それでも、サラの好意を無碍にするのも悪いとも思い、ユウタはサラに答えた。
「分かりました。有り難く頂きます」
「うん、それで良いよ。貰ってばかりじゃ、私達も心苦しいしね」
そんな話をしていると、遠くに町が見えてきた。
「ああ、見えて来たね。あれが私達が拠点にしている町、『バンセ』だよ」
「よう、サラ。早かったじゃないか、探索はうまく行ったのかい?」
「いやぁ、夜営中に魔物に襲われちまってね。とんだ赤字だよ」
「はっはっは、そいつは災難だったな。まぁ、命があっただけ儲けものだと思っておきなよ」
サラと親しげに話す門番が、ユウタを訝し気に見る。
「ところで、そいつは誰だい?」
「ああ、この子はね・・・・・」
サラがこれ迄の経緯を門番に説明すると、門番は親し気な笑みを浮かべてユウタに頭を下げた。
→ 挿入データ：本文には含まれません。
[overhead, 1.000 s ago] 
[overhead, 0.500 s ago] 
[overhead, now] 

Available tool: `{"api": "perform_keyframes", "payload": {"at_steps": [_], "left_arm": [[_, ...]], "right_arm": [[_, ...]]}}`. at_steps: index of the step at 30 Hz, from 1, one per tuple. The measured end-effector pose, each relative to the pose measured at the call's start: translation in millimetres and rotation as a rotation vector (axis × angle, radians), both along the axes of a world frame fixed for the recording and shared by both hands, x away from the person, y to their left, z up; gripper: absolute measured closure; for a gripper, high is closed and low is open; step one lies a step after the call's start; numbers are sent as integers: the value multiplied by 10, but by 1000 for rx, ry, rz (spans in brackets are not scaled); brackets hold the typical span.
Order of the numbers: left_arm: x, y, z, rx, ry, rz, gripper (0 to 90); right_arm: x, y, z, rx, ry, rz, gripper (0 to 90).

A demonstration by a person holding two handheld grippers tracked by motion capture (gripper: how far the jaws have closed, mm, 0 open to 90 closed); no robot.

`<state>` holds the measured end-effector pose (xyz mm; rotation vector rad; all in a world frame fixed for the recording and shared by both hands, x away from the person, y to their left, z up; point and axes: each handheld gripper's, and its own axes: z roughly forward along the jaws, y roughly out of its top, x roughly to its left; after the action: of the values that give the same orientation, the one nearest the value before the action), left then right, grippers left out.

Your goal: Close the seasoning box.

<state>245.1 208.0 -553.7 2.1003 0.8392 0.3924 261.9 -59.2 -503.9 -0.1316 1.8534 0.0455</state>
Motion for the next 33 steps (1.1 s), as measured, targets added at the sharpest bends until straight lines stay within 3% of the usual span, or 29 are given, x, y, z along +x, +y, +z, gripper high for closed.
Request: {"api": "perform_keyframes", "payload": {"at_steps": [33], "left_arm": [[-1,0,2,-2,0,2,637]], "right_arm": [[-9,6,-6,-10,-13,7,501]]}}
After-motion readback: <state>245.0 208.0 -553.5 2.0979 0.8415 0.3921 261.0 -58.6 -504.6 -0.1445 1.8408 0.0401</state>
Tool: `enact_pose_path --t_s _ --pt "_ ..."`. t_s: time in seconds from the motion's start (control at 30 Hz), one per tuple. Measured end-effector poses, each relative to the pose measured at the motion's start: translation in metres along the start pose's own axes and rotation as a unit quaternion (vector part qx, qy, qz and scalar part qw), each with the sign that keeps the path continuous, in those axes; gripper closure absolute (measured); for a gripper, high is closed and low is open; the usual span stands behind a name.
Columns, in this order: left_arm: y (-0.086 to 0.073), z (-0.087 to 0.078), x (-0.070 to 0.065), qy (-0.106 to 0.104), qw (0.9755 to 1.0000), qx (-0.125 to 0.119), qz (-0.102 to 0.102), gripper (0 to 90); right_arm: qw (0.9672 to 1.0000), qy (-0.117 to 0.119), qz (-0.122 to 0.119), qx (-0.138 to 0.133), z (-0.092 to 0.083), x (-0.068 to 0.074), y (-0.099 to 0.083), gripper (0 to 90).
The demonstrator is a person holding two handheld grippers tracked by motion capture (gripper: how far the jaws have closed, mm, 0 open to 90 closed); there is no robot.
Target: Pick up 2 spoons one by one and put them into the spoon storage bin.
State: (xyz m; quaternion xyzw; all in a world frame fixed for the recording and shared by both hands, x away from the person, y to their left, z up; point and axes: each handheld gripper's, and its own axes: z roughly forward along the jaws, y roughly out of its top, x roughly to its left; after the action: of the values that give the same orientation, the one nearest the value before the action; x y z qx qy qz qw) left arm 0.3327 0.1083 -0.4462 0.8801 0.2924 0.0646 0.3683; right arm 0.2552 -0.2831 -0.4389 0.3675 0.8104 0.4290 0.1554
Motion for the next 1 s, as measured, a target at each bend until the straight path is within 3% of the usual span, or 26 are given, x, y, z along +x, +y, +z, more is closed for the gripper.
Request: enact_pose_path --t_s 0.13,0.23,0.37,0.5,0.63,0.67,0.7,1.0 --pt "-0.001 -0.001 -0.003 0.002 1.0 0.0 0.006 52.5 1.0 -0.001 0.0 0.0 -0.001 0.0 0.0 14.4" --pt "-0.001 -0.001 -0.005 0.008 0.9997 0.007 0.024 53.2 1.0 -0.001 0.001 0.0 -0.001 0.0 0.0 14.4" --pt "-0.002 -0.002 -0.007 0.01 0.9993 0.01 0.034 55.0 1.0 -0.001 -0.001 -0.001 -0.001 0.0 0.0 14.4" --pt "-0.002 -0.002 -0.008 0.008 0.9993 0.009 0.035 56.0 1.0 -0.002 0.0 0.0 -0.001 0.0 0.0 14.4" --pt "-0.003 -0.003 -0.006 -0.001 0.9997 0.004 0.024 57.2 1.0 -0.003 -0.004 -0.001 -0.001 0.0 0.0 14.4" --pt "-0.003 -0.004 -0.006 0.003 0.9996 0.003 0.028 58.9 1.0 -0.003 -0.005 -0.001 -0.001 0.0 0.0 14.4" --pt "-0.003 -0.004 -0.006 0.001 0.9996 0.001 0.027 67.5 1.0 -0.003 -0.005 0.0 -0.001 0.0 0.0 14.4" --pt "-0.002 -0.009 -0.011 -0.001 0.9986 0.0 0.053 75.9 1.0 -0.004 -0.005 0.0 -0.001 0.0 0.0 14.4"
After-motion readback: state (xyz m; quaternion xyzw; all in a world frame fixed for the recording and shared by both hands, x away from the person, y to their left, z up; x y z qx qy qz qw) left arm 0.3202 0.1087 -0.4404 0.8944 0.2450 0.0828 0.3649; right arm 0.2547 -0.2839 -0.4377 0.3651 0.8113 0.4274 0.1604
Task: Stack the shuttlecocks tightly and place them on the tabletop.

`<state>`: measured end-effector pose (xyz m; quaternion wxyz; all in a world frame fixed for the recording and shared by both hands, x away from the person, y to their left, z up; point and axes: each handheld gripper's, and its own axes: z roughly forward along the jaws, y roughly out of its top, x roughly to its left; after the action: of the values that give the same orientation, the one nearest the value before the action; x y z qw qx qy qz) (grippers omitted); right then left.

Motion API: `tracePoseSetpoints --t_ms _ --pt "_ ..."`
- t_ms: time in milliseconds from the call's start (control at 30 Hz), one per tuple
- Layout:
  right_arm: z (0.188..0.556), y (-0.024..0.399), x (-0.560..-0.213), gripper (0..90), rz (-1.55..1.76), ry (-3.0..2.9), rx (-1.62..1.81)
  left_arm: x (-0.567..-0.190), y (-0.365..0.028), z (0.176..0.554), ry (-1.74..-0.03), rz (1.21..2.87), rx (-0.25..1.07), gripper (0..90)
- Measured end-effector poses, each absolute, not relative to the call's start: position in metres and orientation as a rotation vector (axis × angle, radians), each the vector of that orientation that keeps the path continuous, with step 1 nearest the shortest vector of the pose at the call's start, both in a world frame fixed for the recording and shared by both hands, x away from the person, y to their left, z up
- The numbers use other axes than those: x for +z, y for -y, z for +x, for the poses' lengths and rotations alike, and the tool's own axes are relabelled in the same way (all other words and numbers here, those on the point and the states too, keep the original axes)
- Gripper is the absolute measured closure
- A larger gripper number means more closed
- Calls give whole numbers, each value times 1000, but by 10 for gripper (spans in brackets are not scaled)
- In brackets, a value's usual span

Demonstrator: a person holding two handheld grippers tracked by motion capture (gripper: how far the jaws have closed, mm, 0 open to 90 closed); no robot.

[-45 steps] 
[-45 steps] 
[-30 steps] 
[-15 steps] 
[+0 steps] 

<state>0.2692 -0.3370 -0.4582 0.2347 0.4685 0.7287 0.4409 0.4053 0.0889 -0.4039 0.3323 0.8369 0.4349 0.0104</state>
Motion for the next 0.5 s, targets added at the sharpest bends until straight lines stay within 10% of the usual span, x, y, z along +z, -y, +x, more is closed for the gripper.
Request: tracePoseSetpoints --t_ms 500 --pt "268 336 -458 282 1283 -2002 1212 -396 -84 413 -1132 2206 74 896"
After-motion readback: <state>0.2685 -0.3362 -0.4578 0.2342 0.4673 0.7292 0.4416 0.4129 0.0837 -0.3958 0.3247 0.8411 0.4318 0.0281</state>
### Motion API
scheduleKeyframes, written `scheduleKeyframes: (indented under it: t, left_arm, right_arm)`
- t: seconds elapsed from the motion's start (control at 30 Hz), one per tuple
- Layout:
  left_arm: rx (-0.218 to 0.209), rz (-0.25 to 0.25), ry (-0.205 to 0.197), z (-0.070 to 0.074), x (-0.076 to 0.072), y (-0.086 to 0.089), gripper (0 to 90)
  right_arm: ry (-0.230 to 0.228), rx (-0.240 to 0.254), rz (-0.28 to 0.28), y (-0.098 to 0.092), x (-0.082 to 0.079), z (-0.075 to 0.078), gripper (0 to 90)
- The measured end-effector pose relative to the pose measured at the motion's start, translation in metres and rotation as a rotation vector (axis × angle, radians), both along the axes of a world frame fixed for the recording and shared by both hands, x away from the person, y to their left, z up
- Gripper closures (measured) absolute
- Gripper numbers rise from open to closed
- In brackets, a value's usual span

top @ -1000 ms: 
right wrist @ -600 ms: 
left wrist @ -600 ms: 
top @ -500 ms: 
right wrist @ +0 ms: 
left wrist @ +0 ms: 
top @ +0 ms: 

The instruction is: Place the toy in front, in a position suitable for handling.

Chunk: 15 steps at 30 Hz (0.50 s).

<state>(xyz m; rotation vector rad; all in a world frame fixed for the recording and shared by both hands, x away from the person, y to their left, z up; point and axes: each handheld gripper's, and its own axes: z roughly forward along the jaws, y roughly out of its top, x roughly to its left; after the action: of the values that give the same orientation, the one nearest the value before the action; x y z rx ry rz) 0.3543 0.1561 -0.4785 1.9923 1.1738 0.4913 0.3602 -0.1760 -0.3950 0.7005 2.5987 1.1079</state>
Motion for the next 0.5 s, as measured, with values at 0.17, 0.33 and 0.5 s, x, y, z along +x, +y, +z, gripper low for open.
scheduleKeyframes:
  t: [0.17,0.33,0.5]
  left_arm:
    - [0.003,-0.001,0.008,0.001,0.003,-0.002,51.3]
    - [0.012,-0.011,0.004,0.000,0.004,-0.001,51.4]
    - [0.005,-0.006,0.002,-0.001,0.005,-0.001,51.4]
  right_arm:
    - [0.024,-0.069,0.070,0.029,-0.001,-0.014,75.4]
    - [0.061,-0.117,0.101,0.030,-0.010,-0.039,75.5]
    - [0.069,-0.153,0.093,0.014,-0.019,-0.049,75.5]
「冒険者とは言えど、この町の住人を助けてくれてありがとう。申し訳ないが、犯罪確認やら手続きがあるんだが良いかな?」
「あ、はい。勿論構いません。それと従魔がいるんですけど、大丈夫でしょうか?」
「おや、従魔持ちとは珍しい。見せてもらえるかな?」
「はい、ルビー出ておいで」
呼ばれてルビーがユウタの肩に上る。
「森林蜘蛛かい?小さいからまだ子供なのかな?」
「上位種らしくて、大きさが変えられるみたいなんですよ」
ユウタが促すとルビーは肩から飛び降り、大きさを普通の森林蜘蛛ほどに変えた。
「おお!こりゃ驚いた。珍しい物を見たよ。従魔には特別な手続きはいらないが、トラブルの責任は持ち主にあるから、気を付けるように。小さく為れるなら、普段は小さいままの方が良いだろうね」
「分かりました。有難う御座います」
小さくなったルビーを肩に乗せ、ユウタは門番に礼を言う。ルビーは前足をワキャワキャさせて、アピールしているようだ。
「ふふ、こうして見ると可愛いもんだね。さて、とりあえず手続きをしてしまおう」
門番に促されて、ユウタは詰め所に入って行った。
「此れで手続きは、殆ど終わりだね。最後に、此れに手を翳して貰えるかな?」
「これは何です?」
「教会からの支給品でね。なんでも、度を越した潜在的な悪意に反応するらしいよ。真偽確認に使った魔道具みたいなもんさ」
「色々あるんですねぇ」
「まぁ、余程の悪人や犯罪者でもなければ反応しないよ。あとは、神の理に叛いている者とかだね。君は大丈夫だろう。もう少し色々隠しても良いくらいだよ」
「あはは、そんなに判りやすいですかね?」
「魔道具が要らない位にはね?。さぁ、此れで手続きは終わりだよ。」
門番に礼を言い詰め所をでると、門前がなにやら騒がしい。